The Ullmann reaction of 4-bromotetrachloropyridine with Cu in DMF gave products arising from halogen exchange and reduction reaction in addition to the expected coupled products whereas pentachloropyridines gave tetrachloropyridines only. The Ullmann reaction of 4-(o-halophenoxy)- and 4-(o-halothiophenoxy)tetrahalopyridines gave products arising from cyclization, reduction, and halogen transfer. Some Cu reacts initially with the pyridyl rather than the o-haloaryl group. The results suggest the Ullmann reaction proceeds by a mechanism involving a pyridylcopper intermediate. Nucleophilic substitution products of pentahalopyridines with phenols, thiophenols, and aniline, were obtained.
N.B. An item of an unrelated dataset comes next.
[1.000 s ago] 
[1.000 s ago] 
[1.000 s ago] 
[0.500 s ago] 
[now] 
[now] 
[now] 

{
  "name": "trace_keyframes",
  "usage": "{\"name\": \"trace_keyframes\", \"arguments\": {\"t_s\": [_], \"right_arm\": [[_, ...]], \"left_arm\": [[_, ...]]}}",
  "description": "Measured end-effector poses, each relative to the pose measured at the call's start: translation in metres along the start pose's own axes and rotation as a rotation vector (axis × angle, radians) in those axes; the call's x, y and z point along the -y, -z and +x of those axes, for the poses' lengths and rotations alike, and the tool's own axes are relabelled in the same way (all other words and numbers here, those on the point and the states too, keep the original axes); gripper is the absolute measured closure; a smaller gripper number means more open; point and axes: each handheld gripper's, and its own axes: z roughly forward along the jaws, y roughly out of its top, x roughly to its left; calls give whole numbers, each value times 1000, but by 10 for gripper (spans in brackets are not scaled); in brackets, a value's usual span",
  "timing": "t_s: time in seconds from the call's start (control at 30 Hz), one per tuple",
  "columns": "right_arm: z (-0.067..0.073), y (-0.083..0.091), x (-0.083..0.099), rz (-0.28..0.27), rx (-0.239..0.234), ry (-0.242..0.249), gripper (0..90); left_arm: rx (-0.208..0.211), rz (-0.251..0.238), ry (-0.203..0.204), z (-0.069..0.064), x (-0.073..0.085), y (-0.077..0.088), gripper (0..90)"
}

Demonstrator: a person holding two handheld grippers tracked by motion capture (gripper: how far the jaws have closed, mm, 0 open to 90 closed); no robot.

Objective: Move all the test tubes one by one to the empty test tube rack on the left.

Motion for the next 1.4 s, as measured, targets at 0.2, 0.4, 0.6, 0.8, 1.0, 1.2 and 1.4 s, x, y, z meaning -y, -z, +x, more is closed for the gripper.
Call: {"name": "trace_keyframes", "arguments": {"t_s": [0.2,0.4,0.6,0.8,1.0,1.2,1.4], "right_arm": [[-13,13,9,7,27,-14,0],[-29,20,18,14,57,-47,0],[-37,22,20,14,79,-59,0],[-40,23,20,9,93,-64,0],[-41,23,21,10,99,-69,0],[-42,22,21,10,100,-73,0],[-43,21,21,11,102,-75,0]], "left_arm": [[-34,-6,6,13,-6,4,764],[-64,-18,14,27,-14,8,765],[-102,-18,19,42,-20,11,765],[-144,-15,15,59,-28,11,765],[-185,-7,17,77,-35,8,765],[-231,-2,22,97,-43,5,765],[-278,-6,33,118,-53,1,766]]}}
Journal of the Chemical Society, Perkin Transactions 1: Organic and Bio-Organic Chemistry (1972-1999) published new progress about Aromatic hydrocarbons Role: RCT (Reactant), RACT (Reactant or Reagent). 14121-36-9 belongs to class pyridine-derivatives, and the molecular formula is C5HCl4N, Name: 2,3,4,6-Tetrachloropyridine.

Referemce:
Pyridine – Wikipedia,
Pyridine | C5H5N – PubChem

Leibler, Isabelle Nathalie-Marie; Tekle-Smith, Makeda A.; Doyle, Abigail G. published the artcile< A general strategy for C(sp3)-H functionalization with nucleophiles using methyl radical as a hydrogen atom abstractor>, Recommanded Product: Ir(p-F-ppy)3, the main research area is hydrocarbon triethylamine hydrogen fluoride iridium catalyst photochem fluorination reaction; hydrofluorocarbon preparation; difluorodiphenylmethane nucleophile iridium catalyst photochem carbon hydrogen functionalization; carbon functionalized difluorodiphenylmethane preparation.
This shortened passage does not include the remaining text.